» **Brief**: Leaving out every picture, quote the data below exactly as it appears.
────
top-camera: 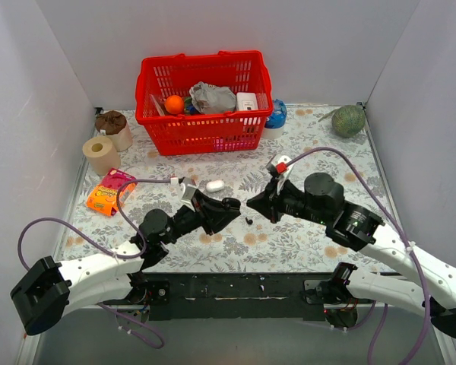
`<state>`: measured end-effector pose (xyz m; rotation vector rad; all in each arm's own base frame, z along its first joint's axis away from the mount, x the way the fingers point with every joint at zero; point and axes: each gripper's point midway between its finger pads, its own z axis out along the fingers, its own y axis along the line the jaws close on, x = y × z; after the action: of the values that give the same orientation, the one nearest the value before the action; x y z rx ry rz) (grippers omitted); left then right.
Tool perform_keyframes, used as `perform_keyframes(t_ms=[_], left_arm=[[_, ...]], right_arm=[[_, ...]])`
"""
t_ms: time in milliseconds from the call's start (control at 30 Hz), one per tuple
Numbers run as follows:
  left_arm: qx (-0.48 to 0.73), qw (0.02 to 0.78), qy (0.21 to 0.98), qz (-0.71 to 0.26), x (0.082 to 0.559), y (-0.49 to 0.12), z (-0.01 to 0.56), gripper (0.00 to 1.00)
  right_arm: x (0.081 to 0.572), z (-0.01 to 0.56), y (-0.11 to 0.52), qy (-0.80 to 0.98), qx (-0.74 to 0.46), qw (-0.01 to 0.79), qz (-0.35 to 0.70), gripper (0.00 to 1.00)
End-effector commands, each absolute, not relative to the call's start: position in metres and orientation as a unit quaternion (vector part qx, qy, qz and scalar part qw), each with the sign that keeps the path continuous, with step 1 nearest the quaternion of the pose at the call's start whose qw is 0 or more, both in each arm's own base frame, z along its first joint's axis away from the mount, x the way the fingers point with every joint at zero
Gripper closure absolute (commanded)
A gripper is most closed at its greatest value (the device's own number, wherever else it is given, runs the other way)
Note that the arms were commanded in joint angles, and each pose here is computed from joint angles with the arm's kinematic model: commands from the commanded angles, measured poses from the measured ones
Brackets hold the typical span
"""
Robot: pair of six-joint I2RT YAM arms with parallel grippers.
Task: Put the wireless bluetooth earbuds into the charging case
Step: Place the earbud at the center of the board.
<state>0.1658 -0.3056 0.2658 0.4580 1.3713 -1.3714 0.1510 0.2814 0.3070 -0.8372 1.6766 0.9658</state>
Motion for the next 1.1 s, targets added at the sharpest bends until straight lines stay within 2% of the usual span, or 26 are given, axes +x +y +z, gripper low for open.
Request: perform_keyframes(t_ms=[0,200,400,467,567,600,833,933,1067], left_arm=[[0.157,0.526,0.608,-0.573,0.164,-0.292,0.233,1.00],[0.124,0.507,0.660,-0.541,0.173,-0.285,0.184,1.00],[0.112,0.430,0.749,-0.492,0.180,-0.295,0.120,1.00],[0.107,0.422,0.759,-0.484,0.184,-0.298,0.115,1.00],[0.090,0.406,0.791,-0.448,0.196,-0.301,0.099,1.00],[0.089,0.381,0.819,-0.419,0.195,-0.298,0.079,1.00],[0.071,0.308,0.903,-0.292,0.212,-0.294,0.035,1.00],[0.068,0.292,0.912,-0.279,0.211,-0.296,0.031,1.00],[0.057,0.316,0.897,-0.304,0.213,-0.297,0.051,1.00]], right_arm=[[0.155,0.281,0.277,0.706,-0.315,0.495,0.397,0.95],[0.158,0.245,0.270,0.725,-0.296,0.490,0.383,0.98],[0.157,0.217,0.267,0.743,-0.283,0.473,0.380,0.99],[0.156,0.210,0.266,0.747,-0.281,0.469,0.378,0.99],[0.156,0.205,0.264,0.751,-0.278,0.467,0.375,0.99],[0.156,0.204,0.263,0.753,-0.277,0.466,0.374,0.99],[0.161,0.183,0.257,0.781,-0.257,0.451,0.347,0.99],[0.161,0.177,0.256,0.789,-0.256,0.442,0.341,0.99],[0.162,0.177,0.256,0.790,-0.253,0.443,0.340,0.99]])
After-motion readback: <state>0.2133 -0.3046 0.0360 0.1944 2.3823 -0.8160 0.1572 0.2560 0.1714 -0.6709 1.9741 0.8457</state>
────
» **Problem solution**:
top-camera: 
`<state>`: measured end-effector pose (xyz m; rotation vector rad; all in each arm's own base frame, z along its first joint's axis away from the mount, x the way the fingers point with every joint at zero; point and axes: each gripper's point midway between its finger pads, its own z axis out along the fingers, its own y axis along the line the jaws close on, x = y × z; after the action: of the values that give the same orientation, the one nearest the value before the action; x y z rx ry rz) (grippers omitted); left then right.
Tool perform_keyframes, used as `perform_keyframes(t_ms=[_], left_arm=[[_, ...]], right_arm=[[_, ...]])`
"""
t_ms: time in milliseconds from the call's start (control at 30 Hz), one per tuple
Numbers run as follows:
  left_arm: qx (-0.48 to 0.73), qw (0.02 to 0.78), qy (0.21 to 0.98), qz (-0.71 to 0.26), x (0.082 to 0.559), y (-0.49 to 0.12), z (-0.01 to 0.56), gripper (0.00 to 1.00)
  right_arm: x (0.081 to 0.572), z (-0.01 to 0.56), y (-0.11 to 0.52), qy (-0.80 to 0.98), qx (-0.74 to 0.46), qw (-0.01 to 0.79), qz (-0.35 to 0.70), gripper (0.00 to 1.00)
End-effector commands, each absolute, not relative to the call's start: position in metres and orientation as a unit quaternion (vector part qx, qy, qz and scalar part qw), each with the sign that keeps the path continuous, with step 1 nearest the quaternion of the pose at the call's start whose qw is 0 or more, both in each arm's own base frame, z along its first joint's axis away from the mount, x the way the fingers point with every joint at zero
Gripper closure absolute (commanded)
A gripper is most closed at its greatest value (the device's own number, wherever else it is given, runs the other way)
Note that the arms were commanded in joint angles, and each pose here is computed from joint angles with the arm's kinematic model: commands from the commanded angles, measured poses from the measured ones
Brackets hold the typical span
"""
Robot: pair of six-joint I2RT YAM arms with parallel grippers.
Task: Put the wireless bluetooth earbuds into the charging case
Step: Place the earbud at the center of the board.
<state>0.1658 -0.3056 0.2658 0.4580 1.3713 -1.3714 0.1510 0.2814 0.3070 -0.8372 1.6766 0.9658</state>
Motion for the next 1.1 s, targets added at the sharpest bends until straight lines stay within 2% of the usual span, or 26 are given, axes +x +y +z, gripper low for open.
Request: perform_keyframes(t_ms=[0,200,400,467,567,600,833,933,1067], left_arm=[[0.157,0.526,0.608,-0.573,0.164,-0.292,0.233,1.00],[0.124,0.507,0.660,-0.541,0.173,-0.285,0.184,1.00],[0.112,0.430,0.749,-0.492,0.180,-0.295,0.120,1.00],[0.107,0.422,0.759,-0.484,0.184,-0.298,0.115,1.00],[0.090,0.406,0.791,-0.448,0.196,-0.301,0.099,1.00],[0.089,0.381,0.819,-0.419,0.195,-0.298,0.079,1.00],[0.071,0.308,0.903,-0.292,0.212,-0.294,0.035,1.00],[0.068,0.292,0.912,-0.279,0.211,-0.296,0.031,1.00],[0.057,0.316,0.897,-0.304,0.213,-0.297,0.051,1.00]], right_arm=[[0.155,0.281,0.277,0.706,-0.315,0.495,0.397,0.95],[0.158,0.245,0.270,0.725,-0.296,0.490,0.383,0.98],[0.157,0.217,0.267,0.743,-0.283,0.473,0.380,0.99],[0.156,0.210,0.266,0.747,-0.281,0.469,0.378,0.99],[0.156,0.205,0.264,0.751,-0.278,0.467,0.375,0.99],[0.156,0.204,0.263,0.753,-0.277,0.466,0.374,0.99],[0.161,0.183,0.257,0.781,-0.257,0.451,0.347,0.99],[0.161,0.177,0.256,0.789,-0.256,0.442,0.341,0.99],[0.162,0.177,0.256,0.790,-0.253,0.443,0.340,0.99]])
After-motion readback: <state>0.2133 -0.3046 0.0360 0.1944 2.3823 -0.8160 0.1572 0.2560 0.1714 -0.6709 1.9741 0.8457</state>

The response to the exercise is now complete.